Where the heck is Topanga? I remember following the directions - take Pacific Coast Highway North, turn right on Topanga Canyon Blvd. and go up the hill.......
I'm winding up this canyon road, in the very dark, quiet night. I roll down the window and inhale the sweet smell of sage. That smell of the brush, the dirt, and the ocean breeze are a fine relief from the usual, stuffy suburban aroma.
I pull up at the house, and climb the stairs that gradually take me up to the front door. It's not so quiet anymore, with the sounds of the crickets in the creek singing backup to the chorus of frogs. It's June, my best friend, Lisa, has just graduated, and I'm here for her celebration in this place that she constantly talked about, but that I, an L.A. native, had never heard of before I met her.
Topanga
This canyon, located between Santa Monica and Malibu on the south and the entire San Fernando Valley, is an L.A. treasure. This wonderful spot that seems miles away from the metropolitan area, is just minutes away from city life.

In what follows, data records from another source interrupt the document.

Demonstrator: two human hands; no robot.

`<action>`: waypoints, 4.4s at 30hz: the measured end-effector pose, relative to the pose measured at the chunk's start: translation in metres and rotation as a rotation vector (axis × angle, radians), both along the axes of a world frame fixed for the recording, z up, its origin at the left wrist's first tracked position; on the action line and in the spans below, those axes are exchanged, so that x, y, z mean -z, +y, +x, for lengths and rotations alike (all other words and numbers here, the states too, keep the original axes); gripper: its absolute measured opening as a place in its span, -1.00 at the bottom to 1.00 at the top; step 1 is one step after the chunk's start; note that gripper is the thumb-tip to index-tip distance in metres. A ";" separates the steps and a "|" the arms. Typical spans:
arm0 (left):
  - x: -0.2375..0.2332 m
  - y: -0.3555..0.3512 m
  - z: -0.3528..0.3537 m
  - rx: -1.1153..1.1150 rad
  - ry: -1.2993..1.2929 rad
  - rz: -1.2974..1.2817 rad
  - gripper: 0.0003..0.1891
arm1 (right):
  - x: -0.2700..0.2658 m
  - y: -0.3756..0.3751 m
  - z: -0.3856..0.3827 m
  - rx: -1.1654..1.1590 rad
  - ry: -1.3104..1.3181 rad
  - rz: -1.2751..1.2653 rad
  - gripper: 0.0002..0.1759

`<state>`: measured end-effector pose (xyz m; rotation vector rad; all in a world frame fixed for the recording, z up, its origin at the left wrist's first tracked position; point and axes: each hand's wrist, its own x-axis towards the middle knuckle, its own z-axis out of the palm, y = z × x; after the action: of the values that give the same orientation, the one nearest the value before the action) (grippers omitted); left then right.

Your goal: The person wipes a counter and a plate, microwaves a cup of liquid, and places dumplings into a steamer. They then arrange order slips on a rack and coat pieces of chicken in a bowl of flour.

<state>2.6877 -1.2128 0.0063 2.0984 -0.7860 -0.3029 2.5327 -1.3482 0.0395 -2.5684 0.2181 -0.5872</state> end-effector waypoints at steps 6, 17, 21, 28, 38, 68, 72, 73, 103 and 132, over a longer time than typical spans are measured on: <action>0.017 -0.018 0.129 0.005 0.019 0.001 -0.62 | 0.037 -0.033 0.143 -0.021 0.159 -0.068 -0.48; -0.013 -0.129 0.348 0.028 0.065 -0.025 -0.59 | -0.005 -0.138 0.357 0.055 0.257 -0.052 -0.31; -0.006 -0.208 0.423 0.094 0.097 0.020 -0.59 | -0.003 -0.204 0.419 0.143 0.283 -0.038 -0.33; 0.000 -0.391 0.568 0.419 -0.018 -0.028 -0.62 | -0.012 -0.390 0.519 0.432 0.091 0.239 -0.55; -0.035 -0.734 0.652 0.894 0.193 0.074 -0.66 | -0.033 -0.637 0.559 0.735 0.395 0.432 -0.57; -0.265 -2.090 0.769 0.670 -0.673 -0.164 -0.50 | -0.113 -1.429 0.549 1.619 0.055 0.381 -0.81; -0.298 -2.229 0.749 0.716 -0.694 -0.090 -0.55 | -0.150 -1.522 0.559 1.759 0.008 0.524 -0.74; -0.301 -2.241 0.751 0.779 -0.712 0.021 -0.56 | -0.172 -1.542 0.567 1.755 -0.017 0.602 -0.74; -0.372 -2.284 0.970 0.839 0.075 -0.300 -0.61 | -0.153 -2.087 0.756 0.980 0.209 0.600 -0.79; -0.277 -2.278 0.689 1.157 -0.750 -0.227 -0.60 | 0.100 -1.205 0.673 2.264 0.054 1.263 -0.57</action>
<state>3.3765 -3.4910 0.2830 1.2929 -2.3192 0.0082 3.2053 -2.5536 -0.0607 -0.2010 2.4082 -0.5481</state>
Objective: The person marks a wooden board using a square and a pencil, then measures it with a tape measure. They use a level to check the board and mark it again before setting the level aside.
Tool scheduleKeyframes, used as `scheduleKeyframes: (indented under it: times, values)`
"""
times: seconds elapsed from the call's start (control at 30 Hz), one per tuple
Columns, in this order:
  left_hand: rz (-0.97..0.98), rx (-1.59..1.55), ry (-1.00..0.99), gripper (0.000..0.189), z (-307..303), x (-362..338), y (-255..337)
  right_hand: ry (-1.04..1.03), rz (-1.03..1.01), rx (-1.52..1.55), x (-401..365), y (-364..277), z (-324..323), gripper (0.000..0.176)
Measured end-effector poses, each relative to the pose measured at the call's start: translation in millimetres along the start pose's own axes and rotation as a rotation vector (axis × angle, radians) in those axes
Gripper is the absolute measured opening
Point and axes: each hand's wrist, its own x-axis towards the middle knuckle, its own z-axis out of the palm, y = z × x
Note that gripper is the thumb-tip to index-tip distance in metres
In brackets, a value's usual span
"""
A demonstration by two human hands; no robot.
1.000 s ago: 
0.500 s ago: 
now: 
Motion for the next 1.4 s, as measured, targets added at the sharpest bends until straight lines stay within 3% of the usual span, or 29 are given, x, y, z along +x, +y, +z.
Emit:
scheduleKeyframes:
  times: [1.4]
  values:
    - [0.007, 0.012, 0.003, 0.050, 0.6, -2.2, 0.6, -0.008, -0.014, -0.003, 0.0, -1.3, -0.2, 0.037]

I had a great time at my friend's party. It was all Lisa's family friends who went way back with each other. These people knew how to have a great time! As Lisa's former roommate, I had spoken to the party hostess, Thekla, on the phone a few times. Thekla was the grandmother of the other person I knew there, a younger girl, Karen, who had visited Lisa at college. Karen introduced me to her mother, Gretchen, and she and I talked for a while.
I didn't know it at that time, but I had just had my first conversation my mother-in-law.
Karen and Lisa had gotten the idea in their heads that I would be great for Karen's big brother. I met her brother the next day and I can now blame those two matchmakers for twenty years of marriage (and counting!) to my amazing guy.
I also didn't know on that night that I had just climbed the stairs to what would be my own front door. I didn't know that it was the start of the next phase of my life, and that phase would be here in this beautiful canyon, full of beautiful, dark nights and bright, mountain mornings.
My children are the fourth generation to live in this house, the one in which my husband and his mother both spent their childhoods. My children look through photos of our home as it was then and see their great-grandparents as a young couple, with a group of laughing friends around our table. They see their grandma as a young girl, in her prom dress in front of our windows. They see their dad and their Aunt Karen as little kids, on our front steps. They see themselves in our home, with our family.
I married into Topanga. This is my home. I found a place to truly live, a community I truly love.
I consider myself blessed to be a Topangan. I'll have to tell you all about it.